Ozzie looked as if he wanted to slap her.
What a horrendous situation, thought Dame Honoria. Ozzie had confirmed the little girl ghost’s story. The bomb existed. Apparently, more than one. But how in the world could she, a captive old woman, throw a wrench in the works? How could she prevent this horror from proceeding?
And to think that this morning had started off so encouragingly, with the unexpected appearance of one of her red-leather suitcases on the cave floor near her cot. She hadn’t even had a chance to unpack it back on Gorton Island before Ozzie and his friends had hustled her off to Old Number One.
When she had popped the suitcase open this morning, all her things were there. Her Gorton’s toothpaste and toothbrush. Her Gorton’s aspirin and iodine. Her Gorton’s vanishing cream and makeup. Her unmentionables. Even her necklace with the big black diamond, cozy in its pigskin case.
At least Ozzie had done her one good deed.
Another ten minutes of sweaty trudging brought them up to the general offices of her father’s failed cassava operation. It was a long, low structure built of weathered teak logs, with a canted metal roof that provided ample shade. It showed decades of abandonment in its broken windows, rotted front staircase, and sagging foundation. Out in front of it, more Steppe Warriors and other unsavory-looki
ng wraiths were lounging about.
“In you go,” Ozzie commanded.
Dame Honoria carefully picked her way up the staircase. Once inside, amid the rotting walls and dank aroma of decay, she experienced a rush of memories. The days she’d spent in here as a young girl came flooding back. Running up and down the hallways. Dragooning favorite employees to come and play tea party with her. Or hide and seek. Or dollhouse. Happy days.
“Remember where the old man’s office was?” asked Ozzie.
“Of course I know where Papa’s office was. I’m not off to the races quite yet, Ozzie.”
Dame Honoria sniffed and took a crisp left at the first turning in the main hallway. The floor was filthy with years of grime, guano, and the bones of small animals. Still, some of the old paintings remained on the walls—hanging at odd angles, moldering, but yet viewable. Scenes from the estate in Gilbeyshire. Papa’s favorite race horse. The old portrait of a young Honoria, gripping her Sweet Sally doll like grim death.

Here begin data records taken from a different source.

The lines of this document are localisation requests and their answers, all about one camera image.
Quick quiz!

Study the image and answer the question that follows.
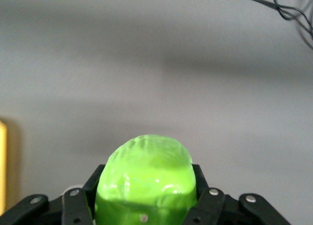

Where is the yellow plastic tray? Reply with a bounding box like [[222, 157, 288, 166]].
[[0, 116, 20, 215]]

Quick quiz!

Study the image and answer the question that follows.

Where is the green toy apple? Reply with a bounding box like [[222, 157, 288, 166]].
[[94, 134, 198, 225]]

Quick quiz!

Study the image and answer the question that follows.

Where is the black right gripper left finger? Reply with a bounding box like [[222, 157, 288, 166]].
[[0, 164, 106, 225]]

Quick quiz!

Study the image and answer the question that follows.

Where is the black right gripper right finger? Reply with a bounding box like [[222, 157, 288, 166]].
[[187, 163, 294, 225]]

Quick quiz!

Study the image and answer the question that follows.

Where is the dark grey table mat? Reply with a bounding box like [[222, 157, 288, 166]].
[[0, 0, 313, 225]]

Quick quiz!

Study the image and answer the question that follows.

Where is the thin black loose cable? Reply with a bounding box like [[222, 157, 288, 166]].
[[231, 0, 313, 50]]

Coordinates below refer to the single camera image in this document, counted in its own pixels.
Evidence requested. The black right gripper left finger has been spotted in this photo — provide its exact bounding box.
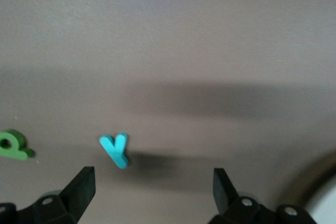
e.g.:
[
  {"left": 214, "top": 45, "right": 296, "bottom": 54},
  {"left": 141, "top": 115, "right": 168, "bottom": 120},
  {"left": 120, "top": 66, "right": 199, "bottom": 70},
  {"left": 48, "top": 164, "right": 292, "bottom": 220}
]
[{"left": 0, "top": 166, "right": 95, "bottom": 224}]

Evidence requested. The beige round plate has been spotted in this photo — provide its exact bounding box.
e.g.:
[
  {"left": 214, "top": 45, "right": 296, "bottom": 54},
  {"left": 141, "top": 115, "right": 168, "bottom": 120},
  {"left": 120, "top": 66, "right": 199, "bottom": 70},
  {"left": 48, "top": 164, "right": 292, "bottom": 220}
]
[{"left": 299, "top": 155, "right": 336, "bottom": 224}]

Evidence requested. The teal foam letter y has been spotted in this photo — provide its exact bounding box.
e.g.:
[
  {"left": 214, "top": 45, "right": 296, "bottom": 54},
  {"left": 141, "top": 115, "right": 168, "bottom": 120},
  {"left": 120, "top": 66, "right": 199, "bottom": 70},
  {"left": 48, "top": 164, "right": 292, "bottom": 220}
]
[{"left": 99, "top": 132, "right": 131, "bottom": 170}]

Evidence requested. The green foam letter p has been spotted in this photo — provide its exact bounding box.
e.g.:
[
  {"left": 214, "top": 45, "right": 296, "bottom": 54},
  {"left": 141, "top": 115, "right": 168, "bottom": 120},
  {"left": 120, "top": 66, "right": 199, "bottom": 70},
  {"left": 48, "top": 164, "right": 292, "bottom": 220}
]
[{"left": 0, "top": 129, "right": 35, "bottom": 161}]

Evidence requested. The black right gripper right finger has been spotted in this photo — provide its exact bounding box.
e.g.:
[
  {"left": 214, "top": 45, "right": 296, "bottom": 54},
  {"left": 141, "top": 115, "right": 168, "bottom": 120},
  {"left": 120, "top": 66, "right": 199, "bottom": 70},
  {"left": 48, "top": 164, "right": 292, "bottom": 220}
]
[{"left": 208, "top": 168, "right": 317, "bottom": 224}]

Passing one of the doors, she heard odd groaning sounds. Before Ozzie could stop her, she pushed it open and briefly saw two men and a woman—not ghosts, but alive—lying on the filthy floor, bound and gagged. They were wearing white laboratory coats. Three pairs of desperate eyes widened when they saw her.
Ozzie dragged Dame Honoria aside and slammed the door shut. He herded her down the hallway, toward the last door on the left.
“Who are those people?” she snapped. “And why are they being held like that?”
Ozzie steered Dame Honoria forward. “Into Papa’s office with you.”
He gave her a mighty shove and in she staggered, barely avoiding a tumble. The door slammed shut behind her.
For a brief moment her outrage ebbed away. For here was another dear memory—her father’s handsome old desk. It had been made from the ash timbers of a whaler that wrecked up on Old Number One’s rocky northern shore. If I get out of this alive, she thought, I shall come back and reclaim this desk and—
The door to the adjoining room creaked open, and a trim young woman in khaki safari clothes came in. Not a ghost, but a living person. Her face was a perfect oval and her hair, gathered on top in a bun, was the lightest and purest of blondes. She had bright green eyes and an oval face with a flawless complexion. Pretty in a way. She looks oddly familiar, thought Dame Honoria, though I’m dashed if I can recall from where. Is she the khan?